- _Aim of the exercise_
Exact reproduction of the following data is required.

- _Dataset records_
________________________________________

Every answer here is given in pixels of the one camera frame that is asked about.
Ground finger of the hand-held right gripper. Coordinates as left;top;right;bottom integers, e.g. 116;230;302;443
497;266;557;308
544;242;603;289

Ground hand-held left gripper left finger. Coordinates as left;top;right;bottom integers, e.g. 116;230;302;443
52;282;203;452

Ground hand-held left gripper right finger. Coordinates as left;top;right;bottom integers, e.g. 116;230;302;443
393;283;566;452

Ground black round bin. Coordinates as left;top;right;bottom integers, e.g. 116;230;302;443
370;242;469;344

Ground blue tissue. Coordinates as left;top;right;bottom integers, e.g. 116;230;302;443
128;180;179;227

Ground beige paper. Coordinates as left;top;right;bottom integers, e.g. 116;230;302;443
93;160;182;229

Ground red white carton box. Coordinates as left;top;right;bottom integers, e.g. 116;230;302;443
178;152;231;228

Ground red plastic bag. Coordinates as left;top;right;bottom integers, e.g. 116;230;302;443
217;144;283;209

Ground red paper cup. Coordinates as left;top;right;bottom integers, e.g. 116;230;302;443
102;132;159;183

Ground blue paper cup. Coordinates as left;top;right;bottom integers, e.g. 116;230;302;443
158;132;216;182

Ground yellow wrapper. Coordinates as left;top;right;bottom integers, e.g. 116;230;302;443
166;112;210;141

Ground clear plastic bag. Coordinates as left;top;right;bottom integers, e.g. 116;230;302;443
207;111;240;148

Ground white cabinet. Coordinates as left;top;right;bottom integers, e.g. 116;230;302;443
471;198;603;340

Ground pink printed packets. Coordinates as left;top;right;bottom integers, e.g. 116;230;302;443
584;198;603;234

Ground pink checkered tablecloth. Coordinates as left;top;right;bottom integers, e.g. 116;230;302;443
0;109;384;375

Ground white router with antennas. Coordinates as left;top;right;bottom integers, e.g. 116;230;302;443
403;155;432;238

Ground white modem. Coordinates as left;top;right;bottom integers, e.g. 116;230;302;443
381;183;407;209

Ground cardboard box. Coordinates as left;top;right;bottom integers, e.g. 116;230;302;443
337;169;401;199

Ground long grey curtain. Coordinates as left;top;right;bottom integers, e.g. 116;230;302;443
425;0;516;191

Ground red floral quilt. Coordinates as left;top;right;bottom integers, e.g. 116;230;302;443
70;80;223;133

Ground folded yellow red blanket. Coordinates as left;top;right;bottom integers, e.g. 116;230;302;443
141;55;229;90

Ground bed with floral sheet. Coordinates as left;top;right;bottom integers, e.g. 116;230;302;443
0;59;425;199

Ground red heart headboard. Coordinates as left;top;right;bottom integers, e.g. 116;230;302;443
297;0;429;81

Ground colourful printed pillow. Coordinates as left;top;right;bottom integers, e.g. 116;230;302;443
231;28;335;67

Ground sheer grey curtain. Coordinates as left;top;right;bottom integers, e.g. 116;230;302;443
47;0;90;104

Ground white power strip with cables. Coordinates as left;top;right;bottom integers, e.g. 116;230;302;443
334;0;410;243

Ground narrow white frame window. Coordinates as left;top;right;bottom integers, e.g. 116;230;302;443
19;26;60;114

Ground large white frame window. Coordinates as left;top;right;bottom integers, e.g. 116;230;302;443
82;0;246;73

________________________________________

- _Output of the exercise_
Every answer here is given in pixels of the one camera frame that is asked about.
Ground finger of the hand-held right gripper. Coordinates as left;top;right;bottom integers, e.g. 116;230;302;443
497;266;557;308
544;242;603;289

Ground hand-held left gripper left finger. Coordinates as left;top;right;bottom integers, e.g. 116;230;302;443
52;282;203;452

Ground hand-held left gripper right finger. Coordinates as left;top;right;bottom integers, e.g. 116;230;302;443
393;283;566;452

Ground black round bin. Coordinates as left;top;right;bottom integers, e.g. 116;230;302;443
370;242;469;344

Ground blue tissue. Coordinates as left;top;right;bottom integers, e.g. 116;230;302;443
128;180;179;227

Ground beige paper. Coordinates as left;top;right;bottom integers, e.g. 116;230;302;443
93;160;182;229

Ground red white carton box. Coordinates as left;top;right;bottom integers, e.g. 116;230;302;443
178;152;231;228

Ground red plastic bag. Coordinates as left;top;right;bottom integers, e.g. 116;230;302;443
217;144;283;209

Ground red paper cup. Coordinates as left;top;right;bottom integers, e.g. 116;230;302;443
102;132;159;183

Ground blue paper cup. Coordinates as left;top;right;bottom integers, e.g. 116;230;302;443
158;132;216;182

Ground yellow wrapper. Coordinates as left;top;right;bottom integers, e.g. 116;230;302;443
166;112;210;141

Ground clear plastic bag. Coordinates as left;top;right;bottom integers, e.g. 116;230;302;443
207;111;240;148

Ground white cabinet. Coordinates as left;top;right;bottom integers, e.g. 116;230;302;443
471;198;603;340

Ground pink printed packets. Coordinates as left;top;right;bottom integers, e.g. 116;230;302;443
584;198;603;234

Ground pink checkered tablecloth. Coordinates as left;top;right;bottom integers, e.g. 116;230;302;443
0;109;384;375

Ground white router with antennas. Coordinates as left;top;right;bottom integers, e.g. 116;230;302;443
403;155;432;238

Ground white modem. Coordinates as left;top;right;bottom integers, e.g. 116;230;302;443
381;183;407;209

Ground cardboard box. Coordinates as left;top;right;bottom integers, e.g. 116;230;302;443
337;169;401;199

Ground long grey curtain. Coordinates as left;top;right;bottom integers, e.g. 116;230;302;443
425;0;516;191

Ground red floral quilt. Coordinates as left;top;right;bottom integers, e.g. 116;230;302;443
70;80;223;133

Ground folded yellow red blanket. Coordinates as left;top;right;bottom integers, e.g. 116;230;302;443
141;55;229;90

Ground bed with floral sheet. Coordinates as left;top;right;bottom integers, e.g. 116;230;302;443
0;59;425;199

Ground red heart headboard. Coordinates as left;top;right;bottom integers, e.g. 116;230;302;443
297;0;429;81

Ground colourful printed pillow. Coordinates as left;top;right;bottom integers, e.g. 116;230;302;443
231;28;335;67

Ground sheer grey curtain. Coordinates as left;top;right;bottom integers, e.g. 116;230;302;443
47;0;90;104

Ground white power strip with cables. Coordinates as left;top;right;bottom integers, e.g. 116;230;302;443
334;0;410;243

Ground narrow white frame window. Coordinates as left;top;right;bottom integers, e.g. 116;230;302;443
19;26;60;114

Ground large white frame window. Coordinates as left;top;right;bottom integers, e.g. 116;230;302;443
82;0;246;73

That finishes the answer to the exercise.